**Action item**
After locating "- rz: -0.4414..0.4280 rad" in the listing below, copy that line and each one after it exactly, ending with the line that has "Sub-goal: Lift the".

------------------------------------------------------------

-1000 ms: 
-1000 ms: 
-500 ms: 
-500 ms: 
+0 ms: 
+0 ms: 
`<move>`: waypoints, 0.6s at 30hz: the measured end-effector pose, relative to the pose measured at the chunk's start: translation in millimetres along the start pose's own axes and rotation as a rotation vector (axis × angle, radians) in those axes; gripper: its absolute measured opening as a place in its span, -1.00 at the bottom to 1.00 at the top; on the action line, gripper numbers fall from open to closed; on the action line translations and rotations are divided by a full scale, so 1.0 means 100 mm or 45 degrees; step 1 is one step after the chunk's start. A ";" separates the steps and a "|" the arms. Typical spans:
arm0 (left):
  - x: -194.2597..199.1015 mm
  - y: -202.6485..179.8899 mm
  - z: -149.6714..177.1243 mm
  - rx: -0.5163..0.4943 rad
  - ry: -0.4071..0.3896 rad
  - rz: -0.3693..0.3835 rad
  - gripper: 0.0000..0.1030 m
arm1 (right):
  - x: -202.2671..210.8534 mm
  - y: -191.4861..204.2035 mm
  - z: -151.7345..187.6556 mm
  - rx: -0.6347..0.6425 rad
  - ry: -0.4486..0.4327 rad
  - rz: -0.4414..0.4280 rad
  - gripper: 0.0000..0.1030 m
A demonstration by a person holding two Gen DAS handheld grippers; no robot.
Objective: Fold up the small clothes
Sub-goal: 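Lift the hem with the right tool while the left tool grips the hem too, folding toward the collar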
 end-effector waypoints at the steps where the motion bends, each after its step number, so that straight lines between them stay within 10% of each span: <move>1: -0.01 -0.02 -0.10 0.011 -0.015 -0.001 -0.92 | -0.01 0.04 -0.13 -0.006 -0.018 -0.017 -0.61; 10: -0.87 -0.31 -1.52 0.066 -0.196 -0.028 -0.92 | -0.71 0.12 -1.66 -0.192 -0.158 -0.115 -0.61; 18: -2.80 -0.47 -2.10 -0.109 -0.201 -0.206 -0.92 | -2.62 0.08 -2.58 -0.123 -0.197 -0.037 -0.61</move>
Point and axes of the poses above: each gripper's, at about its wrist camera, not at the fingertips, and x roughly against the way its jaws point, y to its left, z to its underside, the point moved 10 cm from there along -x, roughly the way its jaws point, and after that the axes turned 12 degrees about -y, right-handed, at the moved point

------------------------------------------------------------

**Task solution**
  - rz: -0.4414..0.4280 rad
  - gripper: 0.0000..0.1030 m
A demonstration by a person holding two Gen DAS handheld grippers; no robot.
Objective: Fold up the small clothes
Sub-goal: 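Lift the hem with the right tool while the left tool grips the hem too, folding toward the collar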

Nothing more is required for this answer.